- Installation
- Walkthrough of using Codon2Vec
Codon2Vec runs on the command-line and is compatible with both Windows and Unix operating systems.
- Download python3 (version 3.7 or higher) https://www.python.org/downloads/. Ensure that python is added to your operating system's path.
- Download the Codon2Vec repository here: https://github.com/rhondene/Codon2Vec/tree/main/Codon2Vec
- Unzip the Codon2Vec folder, and open a terminal window in the uncompressed Codon2Vec folder.
- Here you will do a one-time installation of the dependencies Codon2Vec needs to run. On the terminal window type the following command:
python setup.py install
- Exit the Codon2Vec folder Installation is now completed.
Codon2Vec takes a fasta file of coding sequences and an expression table that is either comma-separated or tab-separated. Below are guidelines for how the input files should be formatted:
a. fasta format:
b. Expression table:
Important guidelines
- Open a terminal in the working folder containing the input files and Codon2Vec package folder like so:
To see all the available options that modifies the model training, type
python ./Codon2Vec/ --help
- To run Codon2Vec with default options, type this command on the terminal:
python ./Codon2Vec -CDS some_input.fasta -exprs some_exprs.csv -outfolder results
Recommendation: Machine learning is an iterative process and the model may converge on a local optima that is not necessarily the best optima. ( How Neural Networks Learn ). So perform model training multiple times to choose the model with best parameterization.
Setting Seed for Reproducibility: Neural networks are stochastic algorithms by design so the training the same model on the same data yields different results. To improve the stability of results, use the console -seed_num
option.
Successfully running this program writes the evaluation metrics of the model performance on the hold-out test set to the standard output and a text file.
Please see the Methods section of the original manuscript that explains each evaluation metric.

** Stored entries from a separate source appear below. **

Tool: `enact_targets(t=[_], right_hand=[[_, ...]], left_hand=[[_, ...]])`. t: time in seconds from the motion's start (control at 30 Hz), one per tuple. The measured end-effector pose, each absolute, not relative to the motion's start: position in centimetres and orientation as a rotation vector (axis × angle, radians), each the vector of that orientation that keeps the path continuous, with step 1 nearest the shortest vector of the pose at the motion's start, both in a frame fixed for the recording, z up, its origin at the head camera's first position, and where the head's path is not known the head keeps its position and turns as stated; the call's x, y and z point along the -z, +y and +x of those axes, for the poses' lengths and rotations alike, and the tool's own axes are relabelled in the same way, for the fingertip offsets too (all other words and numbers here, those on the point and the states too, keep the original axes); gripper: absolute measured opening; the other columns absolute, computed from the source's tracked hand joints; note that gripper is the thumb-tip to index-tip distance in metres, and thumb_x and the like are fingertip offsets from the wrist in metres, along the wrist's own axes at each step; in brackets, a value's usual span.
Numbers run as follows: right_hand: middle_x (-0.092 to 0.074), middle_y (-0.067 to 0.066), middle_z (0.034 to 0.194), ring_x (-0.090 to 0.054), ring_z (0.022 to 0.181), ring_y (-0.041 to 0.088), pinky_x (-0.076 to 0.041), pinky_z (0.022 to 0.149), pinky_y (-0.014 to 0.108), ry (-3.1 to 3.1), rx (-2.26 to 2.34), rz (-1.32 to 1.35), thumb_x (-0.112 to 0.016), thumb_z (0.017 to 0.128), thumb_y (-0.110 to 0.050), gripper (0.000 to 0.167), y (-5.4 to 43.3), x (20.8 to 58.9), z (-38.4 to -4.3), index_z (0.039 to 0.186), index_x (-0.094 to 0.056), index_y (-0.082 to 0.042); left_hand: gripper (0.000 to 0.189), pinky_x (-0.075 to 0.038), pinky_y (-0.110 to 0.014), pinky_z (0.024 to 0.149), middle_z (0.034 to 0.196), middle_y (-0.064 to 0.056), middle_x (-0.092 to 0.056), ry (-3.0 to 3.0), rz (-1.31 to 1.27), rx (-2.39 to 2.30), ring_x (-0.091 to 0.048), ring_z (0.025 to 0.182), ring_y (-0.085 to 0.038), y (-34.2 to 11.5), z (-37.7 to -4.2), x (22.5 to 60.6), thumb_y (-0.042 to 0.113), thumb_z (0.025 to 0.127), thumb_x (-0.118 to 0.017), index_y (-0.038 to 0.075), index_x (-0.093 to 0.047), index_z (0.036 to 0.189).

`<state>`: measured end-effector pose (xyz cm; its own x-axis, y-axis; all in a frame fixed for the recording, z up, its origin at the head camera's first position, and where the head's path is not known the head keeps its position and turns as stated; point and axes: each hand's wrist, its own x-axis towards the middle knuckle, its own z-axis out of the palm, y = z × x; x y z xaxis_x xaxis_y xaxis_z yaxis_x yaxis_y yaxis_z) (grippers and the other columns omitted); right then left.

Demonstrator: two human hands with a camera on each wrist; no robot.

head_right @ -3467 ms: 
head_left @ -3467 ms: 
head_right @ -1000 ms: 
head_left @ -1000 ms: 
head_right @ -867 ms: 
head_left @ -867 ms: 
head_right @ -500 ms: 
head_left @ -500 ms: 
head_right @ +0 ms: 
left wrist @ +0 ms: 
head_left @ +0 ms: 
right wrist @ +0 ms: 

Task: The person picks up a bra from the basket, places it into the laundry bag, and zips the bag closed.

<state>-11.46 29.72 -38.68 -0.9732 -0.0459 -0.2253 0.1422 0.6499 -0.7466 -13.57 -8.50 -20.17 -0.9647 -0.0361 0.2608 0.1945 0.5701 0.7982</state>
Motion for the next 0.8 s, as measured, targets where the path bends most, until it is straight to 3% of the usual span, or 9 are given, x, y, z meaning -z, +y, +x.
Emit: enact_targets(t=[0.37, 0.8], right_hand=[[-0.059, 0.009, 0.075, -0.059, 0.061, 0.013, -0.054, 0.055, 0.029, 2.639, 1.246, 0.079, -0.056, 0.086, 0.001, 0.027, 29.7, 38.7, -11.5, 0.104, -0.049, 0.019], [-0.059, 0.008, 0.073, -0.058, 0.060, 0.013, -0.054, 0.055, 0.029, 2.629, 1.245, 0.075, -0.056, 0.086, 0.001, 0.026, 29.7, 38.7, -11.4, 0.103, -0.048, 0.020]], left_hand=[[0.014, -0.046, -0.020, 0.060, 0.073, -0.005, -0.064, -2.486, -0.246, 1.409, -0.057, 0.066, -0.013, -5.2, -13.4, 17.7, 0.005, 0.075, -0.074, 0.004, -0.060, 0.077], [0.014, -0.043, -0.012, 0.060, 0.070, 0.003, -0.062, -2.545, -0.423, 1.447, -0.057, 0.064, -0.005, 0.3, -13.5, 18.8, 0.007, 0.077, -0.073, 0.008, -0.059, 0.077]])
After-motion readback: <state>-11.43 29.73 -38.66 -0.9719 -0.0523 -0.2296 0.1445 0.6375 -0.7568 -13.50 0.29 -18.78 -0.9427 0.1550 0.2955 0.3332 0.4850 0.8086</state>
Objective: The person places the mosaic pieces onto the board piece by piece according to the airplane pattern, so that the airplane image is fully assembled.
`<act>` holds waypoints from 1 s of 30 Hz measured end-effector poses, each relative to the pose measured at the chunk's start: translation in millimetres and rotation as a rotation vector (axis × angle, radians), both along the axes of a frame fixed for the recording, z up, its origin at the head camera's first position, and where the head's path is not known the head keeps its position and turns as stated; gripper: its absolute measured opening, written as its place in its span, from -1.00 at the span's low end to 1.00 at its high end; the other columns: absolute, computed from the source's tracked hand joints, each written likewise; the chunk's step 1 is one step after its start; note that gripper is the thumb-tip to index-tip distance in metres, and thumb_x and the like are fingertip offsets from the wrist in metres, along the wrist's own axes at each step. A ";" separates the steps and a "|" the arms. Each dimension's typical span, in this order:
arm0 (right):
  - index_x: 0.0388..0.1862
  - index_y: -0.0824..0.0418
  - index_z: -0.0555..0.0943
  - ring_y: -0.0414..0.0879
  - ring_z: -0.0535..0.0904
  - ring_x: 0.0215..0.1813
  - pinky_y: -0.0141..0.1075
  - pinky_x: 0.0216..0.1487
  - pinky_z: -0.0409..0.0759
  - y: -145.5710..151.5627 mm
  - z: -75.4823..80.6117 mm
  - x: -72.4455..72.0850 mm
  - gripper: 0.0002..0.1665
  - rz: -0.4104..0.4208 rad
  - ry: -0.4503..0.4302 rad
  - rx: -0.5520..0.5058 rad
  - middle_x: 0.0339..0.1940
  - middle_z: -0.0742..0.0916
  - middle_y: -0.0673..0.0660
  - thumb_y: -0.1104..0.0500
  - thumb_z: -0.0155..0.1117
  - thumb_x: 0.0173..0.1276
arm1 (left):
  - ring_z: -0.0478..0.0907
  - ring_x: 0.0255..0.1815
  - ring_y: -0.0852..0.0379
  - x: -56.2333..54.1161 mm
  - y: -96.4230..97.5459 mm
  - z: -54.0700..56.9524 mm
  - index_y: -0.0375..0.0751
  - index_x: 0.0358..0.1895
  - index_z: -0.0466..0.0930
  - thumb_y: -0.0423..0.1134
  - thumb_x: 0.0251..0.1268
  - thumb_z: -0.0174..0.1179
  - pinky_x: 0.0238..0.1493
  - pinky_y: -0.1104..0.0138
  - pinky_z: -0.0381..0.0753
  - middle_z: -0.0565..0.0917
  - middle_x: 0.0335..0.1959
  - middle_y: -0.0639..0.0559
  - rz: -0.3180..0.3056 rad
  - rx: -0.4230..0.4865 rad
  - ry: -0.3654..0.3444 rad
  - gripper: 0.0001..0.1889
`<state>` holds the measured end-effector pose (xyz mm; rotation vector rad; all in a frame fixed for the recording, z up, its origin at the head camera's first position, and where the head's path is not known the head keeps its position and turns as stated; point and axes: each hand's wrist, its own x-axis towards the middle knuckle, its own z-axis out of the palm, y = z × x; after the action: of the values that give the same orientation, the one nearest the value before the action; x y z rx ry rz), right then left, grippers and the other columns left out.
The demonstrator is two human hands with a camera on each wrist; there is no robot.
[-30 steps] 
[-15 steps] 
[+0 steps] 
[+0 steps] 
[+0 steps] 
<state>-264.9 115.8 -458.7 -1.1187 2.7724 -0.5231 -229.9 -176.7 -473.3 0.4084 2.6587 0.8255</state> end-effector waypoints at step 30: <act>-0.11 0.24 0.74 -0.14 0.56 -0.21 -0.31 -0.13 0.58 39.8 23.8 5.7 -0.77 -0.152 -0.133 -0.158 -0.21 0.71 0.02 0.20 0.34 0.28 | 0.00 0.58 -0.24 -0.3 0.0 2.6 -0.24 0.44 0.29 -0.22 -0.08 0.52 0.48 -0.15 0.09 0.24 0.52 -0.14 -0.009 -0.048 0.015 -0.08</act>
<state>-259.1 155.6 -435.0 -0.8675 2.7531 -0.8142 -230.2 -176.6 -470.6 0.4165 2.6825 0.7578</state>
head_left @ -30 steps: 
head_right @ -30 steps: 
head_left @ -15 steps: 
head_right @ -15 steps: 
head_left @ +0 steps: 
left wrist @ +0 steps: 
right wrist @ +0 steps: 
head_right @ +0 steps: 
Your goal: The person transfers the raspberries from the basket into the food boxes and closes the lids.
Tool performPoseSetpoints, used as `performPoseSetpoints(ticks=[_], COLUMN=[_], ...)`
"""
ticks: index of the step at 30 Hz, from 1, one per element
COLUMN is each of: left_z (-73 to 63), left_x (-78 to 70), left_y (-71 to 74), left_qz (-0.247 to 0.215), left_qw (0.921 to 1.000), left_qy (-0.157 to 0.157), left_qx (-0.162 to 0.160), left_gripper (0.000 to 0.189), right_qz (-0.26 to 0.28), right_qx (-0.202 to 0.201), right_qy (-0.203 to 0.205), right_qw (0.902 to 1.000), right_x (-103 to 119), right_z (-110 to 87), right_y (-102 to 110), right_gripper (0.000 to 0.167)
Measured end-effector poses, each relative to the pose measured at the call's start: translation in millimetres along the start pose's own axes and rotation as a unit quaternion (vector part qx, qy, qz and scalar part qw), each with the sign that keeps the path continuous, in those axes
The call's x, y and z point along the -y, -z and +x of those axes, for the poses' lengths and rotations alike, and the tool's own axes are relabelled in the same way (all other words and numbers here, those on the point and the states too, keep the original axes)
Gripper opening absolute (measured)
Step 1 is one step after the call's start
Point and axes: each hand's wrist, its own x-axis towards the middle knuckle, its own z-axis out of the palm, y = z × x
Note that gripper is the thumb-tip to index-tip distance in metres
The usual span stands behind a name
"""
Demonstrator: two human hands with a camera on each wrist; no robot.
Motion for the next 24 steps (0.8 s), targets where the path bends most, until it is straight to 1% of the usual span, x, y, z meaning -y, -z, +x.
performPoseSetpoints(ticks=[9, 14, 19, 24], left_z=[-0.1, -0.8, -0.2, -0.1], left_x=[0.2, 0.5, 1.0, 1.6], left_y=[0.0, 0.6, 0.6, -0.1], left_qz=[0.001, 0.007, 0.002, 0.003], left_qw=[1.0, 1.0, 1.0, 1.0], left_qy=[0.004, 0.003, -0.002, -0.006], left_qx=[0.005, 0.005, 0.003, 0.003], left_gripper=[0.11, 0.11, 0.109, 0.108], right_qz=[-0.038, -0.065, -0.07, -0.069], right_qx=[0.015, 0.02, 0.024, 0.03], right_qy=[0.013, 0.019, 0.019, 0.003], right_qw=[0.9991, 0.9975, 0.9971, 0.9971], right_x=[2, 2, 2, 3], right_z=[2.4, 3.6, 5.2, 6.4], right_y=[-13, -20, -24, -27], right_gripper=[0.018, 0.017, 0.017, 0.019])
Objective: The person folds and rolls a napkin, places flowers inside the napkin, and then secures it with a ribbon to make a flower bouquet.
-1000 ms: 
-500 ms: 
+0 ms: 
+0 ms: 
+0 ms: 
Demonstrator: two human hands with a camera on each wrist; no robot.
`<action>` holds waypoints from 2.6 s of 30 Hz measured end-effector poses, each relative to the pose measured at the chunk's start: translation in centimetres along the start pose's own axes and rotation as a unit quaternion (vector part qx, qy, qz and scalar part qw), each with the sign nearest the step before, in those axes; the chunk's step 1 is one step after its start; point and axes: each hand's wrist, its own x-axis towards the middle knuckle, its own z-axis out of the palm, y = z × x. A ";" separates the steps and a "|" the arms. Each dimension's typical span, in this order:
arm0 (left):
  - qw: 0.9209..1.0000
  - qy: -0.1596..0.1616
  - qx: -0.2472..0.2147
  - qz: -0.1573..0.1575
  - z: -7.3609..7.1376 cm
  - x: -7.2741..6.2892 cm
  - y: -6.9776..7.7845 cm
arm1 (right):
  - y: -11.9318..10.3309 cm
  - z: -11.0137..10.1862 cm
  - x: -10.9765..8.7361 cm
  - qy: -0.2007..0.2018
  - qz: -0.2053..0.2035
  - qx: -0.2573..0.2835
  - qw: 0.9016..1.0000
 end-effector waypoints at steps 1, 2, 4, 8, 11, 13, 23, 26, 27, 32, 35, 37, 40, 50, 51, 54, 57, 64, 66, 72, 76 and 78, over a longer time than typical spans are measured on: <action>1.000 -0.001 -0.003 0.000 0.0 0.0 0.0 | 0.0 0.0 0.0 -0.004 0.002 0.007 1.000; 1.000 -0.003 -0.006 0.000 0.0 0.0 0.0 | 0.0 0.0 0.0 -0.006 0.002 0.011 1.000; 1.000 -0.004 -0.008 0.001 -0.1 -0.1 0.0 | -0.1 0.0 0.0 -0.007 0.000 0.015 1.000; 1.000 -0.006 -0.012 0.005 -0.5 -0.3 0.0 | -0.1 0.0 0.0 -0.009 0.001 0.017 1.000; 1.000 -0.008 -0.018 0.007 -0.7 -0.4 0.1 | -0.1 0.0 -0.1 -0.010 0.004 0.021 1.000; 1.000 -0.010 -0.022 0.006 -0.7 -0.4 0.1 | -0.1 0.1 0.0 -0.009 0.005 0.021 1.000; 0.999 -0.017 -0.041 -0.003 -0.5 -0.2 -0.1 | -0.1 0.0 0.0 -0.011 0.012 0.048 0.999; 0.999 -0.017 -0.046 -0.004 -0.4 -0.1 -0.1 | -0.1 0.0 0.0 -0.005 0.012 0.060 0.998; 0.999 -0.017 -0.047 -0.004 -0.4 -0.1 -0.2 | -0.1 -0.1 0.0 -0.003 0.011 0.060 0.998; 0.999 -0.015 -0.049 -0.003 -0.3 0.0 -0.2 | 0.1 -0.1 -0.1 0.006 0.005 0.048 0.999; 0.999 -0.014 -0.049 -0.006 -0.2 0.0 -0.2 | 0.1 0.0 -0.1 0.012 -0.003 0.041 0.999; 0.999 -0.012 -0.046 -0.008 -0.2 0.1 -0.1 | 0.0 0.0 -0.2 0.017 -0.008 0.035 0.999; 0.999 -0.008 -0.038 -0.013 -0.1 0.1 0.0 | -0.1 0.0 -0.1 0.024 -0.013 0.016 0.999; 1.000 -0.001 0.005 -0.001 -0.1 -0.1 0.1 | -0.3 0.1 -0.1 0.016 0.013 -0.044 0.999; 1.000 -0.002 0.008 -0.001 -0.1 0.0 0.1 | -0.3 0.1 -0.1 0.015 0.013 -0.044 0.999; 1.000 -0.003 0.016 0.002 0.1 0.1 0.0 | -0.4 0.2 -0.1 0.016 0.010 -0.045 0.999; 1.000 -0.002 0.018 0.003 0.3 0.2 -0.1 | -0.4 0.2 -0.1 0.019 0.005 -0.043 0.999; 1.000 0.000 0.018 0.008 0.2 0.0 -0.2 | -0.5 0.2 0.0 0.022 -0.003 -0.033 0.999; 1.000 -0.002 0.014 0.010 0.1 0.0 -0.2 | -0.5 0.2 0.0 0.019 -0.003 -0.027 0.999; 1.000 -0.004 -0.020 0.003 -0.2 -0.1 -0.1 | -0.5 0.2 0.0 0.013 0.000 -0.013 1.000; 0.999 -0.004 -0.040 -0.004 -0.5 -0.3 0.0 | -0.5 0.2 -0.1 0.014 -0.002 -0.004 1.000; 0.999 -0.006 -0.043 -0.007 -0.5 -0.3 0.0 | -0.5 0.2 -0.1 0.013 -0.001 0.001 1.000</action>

Model Performance Figures: The program also outputs summary figures of model evaluation such as a confusion matrix and a learning curve that compares the model accuracy during training vs validation. Learning curves and confusion matrices are widely used in machine learning to diagnose overfitting or underfitting. ( see this informative blog post ).
You have trained your model and are pleased with the model's predictive performance. Now you would like to use the saved model to make predictions on new sequences. To do so, type the following command in your terminal:
python ./Codon2Vec/predict.py -model your_trained_model -fasta new_seqs.fasta -out name_of_output
Because of the slightly stochastic nature of the predict() function. I advise that you run the predictions multiple times (at least 10 times) and take the mean or median of the prediction probabilities.